Welcome to Fortress Security

imagesYour home is your castle. It’s filled with pictures and memories, set up just the way you like, more than just the money you paid for it. You buy insurance to cover the cost of replacing it lest anything should ever happen to it but the truth is – it’s irreplaceable. Nobody wants to go through the heartache or headache of massive loss or damage.  But that’s exactly what happens when our computers crash or phones go missing. We put the equivalent of our entire lives on tech devices. We have become a mobile society.

Most people know about anti-virus software and backups. A percentage use these to safeguard their tech and their data. But the reality is that most people have no idea just how vulnerable they are and what their actual exposure to damage and loss is.  Today, the real risk isn’t dropping a phone into a puddle or circuits frying. It’s something lurking in the shadows, waiting for you to swipe your credit card, visit a website, or open an email attachment. Cybercrime has become a significant player in the new global economy, and it’s here to stay.

If only hackers were those sharply savvy caricatures dressed in black we enjoy in movies. But there is nothing charming or funny about gangs of thugs whose sole motivation is to get rich by ruining the lives of others. And that is the true essence of cybercrime.

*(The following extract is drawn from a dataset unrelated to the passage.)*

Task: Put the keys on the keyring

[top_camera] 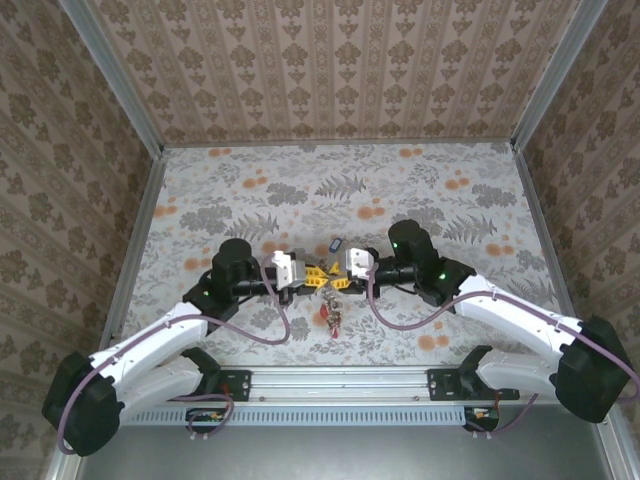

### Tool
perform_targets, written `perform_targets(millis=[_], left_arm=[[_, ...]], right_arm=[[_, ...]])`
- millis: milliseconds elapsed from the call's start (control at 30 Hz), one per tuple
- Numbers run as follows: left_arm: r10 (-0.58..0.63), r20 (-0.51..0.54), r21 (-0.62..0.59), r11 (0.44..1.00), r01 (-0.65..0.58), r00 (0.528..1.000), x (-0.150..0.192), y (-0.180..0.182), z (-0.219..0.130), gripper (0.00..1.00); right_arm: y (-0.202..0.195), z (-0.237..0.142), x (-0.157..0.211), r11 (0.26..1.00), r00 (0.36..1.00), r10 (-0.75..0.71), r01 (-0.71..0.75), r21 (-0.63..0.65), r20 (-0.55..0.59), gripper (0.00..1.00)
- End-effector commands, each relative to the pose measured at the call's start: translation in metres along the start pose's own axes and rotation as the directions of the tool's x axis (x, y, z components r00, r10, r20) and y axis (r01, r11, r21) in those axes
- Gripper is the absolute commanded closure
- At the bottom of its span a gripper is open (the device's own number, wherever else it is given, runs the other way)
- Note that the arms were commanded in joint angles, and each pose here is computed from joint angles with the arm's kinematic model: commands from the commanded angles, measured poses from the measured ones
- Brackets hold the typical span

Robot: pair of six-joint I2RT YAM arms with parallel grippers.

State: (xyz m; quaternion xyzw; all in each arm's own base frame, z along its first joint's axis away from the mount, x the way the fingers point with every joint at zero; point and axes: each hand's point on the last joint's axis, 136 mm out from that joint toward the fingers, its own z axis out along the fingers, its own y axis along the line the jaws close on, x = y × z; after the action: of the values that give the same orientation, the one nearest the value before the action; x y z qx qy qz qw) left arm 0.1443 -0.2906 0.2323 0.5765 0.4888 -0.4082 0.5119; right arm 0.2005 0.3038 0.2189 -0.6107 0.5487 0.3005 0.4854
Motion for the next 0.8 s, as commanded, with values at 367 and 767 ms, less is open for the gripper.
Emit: perform_targets(millis=[367,767], left_arm=[[0.023,0.071,0.022,0.999,-0.025,0.997,-0.02,0.001,0.003,1.0],[-0.005,0.046,0.026,1.0,0.004,0.999,-0.015,0.007,0.01,1.0]], right_arm=[[0.003,-0.009,-0.03,0.999,0.991,-0.053,0.054,-0.006,0.119,0.83],[0.002,-0.014,-0.031,0.998,0.991,-0.065,0.063,0.022,0.12,0.89]])
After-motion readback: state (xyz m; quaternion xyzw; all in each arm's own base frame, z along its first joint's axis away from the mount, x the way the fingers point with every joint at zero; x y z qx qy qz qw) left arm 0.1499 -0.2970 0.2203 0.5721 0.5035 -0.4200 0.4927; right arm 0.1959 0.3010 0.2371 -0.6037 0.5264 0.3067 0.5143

Our personally identifiable information, or PII, is the new currency of the blackmarket. Usercodes, passwords, drivers licence numbers, home addresses -we are broken down to bits and pieces, sold to the highest bidder, who will then recreate a whole new identity at our cost.

As it stands, the black hats are keeping more than  one step ahead.  For those of us in information security, or InfoSec, it’s a frustrating game of catch-up.  Which means damage control more than damage prevention.  The stakes are high, the payoffs are huge, and the playing field is global. But knowledge is power in this fight. As malware evolves and data breaches make nightly news, for the average user that really will mean an ounce of prevention is worth a pound of cure.